What the task requires:
Whatever the records say, give every one of them again exactly.

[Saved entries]
──────────────────────────────

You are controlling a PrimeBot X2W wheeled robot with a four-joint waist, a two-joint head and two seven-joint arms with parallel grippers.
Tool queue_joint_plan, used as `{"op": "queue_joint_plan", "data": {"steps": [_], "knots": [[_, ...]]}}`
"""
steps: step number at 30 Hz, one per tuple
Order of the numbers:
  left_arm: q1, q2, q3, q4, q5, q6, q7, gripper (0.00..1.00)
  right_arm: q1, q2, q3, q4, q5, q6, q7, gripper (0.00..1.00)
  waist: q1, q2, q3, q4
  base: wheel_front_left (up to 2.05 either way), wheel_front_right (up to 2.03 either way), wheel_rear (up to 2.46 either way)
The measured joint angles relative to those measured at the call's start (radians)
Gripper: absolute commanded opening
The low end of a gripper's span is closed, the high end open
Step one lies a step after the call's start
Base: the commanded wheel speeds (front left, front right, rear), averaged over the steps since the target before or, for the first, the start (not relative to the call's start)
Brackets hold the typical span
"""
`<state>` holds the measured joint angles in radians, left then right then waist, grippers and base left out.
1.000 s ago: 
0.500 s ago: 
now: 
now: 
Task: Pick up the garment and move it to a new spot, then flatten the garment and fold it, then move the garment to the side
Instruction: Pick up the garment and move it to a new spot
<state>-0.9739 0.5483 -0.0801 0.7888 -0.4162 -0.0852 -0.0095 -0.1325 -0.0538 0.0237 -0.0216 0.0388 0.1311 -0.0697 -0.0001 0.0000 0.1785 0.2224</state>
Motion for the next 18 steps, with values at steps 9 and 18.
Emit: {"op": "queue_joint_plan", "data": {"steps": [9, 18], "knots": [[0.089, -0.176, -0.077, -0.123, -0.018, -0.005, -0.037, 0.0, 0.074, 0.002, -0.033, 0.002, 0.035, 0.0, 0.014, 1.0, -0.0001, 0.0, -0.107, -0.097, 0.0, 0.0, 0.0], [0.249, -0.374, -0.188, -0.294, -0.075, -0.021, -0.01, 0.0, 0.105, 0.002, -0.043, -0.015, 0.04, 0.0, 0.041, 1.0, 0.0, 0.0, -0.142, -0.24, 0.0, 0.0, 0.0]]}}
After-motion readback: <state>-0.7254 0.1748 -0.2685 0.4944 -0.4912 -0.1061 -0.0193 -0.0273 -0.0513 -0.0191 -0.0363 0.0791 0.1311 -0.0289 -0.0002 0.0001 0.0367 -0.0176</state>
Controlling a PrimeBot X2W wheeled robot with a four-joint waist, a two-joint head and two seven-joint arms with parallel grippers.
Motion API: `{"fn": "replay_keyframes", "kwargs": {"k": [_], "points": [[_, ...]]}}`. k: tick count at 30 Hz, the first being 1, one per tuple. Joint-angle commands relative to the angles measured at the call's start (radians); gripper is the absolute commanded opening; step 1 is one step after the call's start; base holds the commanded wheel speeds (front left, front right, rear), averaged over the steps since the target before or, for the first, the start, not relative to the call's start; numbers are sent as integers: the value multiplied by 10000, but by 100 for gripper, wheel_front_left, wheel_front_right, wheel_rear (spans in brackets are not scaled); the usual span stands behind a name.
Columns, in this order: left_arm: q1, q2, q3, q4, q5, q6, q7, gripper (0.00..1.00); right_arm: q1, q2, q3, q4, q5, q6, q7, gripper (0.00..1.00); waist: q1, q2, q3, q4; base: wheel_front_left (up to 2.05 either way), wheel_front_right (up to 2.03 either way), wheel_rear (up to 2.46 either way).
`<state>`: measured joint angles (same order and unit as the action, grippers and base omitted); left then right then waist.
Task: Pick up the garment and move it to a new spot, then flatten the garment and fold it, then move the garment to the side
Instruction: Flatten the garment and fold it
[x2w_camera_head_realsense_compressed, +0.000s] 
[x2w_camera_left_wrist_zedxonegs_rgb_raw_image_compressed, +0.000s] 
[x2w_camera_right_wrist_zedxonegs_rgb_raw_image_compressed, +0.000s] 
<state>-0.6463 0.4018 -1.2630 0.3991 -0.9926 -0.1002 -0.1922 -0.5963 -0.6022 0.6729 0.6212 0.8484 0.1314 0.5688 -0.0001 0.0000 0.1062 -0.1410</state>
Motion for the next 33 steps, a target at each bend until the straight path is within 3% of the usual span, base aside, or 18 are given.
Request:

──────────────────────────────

Final answer:
You are controlling a PrimeBot X2W wheeled robot with a four-joint waist, a two-joint head and two seven-joint arms with parallel grippers.
Tool queue_joint_plan, used as `{"op": "queue_joint_plan", "data": {"steps": [_], "knots": [[_, ...]]}}`
"""
steps: step number at 30 Hz, one per tuple
Order of the numbers:
  left_arm: q1, q2, q3, q4, q5, q6, q7, gripper (0.00..1.00)
  right_arm: q1, q2, q3, q4, q5, q6, q7, gripper (0.00..1.00)
  waist: q1, q2, q3, q4
  base: wheel_front_left (up to 2.05 either way), wheel_front_right (up to 2.03 either way), wheel_rear (up to 2.46 either way)
The measured joint angles relative to those measured at the call's start (radians)
Gripper: absolute commanded opening
The low end of a gripper's span is closed, the high end open
Step one lies a step after the call's start
Base: the commanded wheel speeds (front left, front right, rear), averaged over the steps since the target before or, for the first, the start (not relative to the call's start)
Brackets hold the typical span
"""
`<state>` holds the measured joint angles in radians, left then right then waist, grippers and base left out.
1.000 s ago: 
0.500 s ago: 
now: 
now: 
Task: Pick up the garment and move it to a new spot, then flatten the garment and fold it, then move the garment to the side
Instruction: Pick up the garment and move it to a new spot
<state>-0.9739 0.5483 -0.0801 0.7888 -0.4162 -0.0852 -0.0095 -0.1325 -0.0538 0.0237 -0.0216 0.0388 0.1311 -0.0697 -0.0001 0.0000 0.1785 0.2224</state>
Motion for the next 18 steps, with values at steps 9 and 18.
Emit: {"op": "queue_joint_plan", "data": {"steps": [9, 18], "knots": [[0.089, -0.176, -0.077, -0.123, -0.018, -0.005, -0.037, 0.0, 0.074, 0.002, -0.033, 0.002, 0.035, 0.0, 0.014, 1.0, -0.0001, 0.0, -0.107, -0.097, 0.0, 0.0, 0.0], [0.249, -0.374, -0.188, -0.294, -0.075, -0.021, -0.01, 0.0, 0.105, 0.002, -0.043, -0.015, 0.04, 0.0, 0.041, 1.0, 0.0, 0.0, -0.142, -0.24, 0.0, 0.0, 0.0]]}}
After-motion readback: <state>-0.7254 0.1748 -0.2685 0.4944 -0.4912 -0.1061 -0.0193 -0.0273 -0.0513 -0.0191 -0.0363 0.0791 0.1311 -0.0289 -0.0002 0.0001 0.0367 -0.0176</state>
Controlling a PrimeBot X2W wheeled robot with a four-joint waist, a two-joint head and two seven-joint arms with parallel grippers.
Motion API: `{"fn": "replay_keyframes", "kwargs": {"k": [_], "points": [[_, ...]]}}`. k: tick count at 30 Hz, the first being 1, one per tuple. Joint-angle commands relative to the angles measured at the call's start (radians); gripper is the absolute commanded opening; step 1 is one step after the call's start; base holds the commanded wheel speeds (front left, front right, rear), averaged over the steps since the target before or, for the first, the start, not relative to the call's start; numbers are sent as integers: the value multiplied by 10000, but by 100 for gripper, wheel_front_left, wheel_front_right, wheel_rear (spans in brackets are not scaled); the usual span stands behind a name.
Columns, in this order: left_arm: q1, q2, q3, q4, q5, q6, q7, gripper (0.00..1.00); right_arm: q1, q2, q3, q4, q5, q6, q7, gripper (0.00..1.00); waist: q1, q2, q3, q4; base: wheel_front_left (up to 2.05 either way), wheel_front_right (up to 2.03 either way), wheel_rear (up to 2.46 either way).
`<state>`: measured joint angles (same order and unit as the action, grippers and base omitted); left then right then waist.
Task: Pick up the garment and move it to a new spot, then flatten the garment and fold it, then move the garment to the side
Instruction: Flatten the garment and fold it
[x2w_camera_head_realsense_compressed, +0.000s] 
[x2w_camera_left_wrist_zedxonegs_rgb_raw_image_compressed, +0.000s] 
[x2w_camera_right_wrist_zedxonegs_rgb_raw_image_compressed, +0.000s] 
<state>-0.6463 0.4018 -1.2630 0.3991 -0.9926 -0.1002 -0.1922 -0.5963 -0.6022 0.6729 0.6212 0.8484 0.1314 0.5688 -0.0001 0.0000 0.1062 -0.1410</state>
Motion for the next 33 steps, a target at each bend until the straight path is within 3% of the usual span, base aside, or 18 are given.
Request:

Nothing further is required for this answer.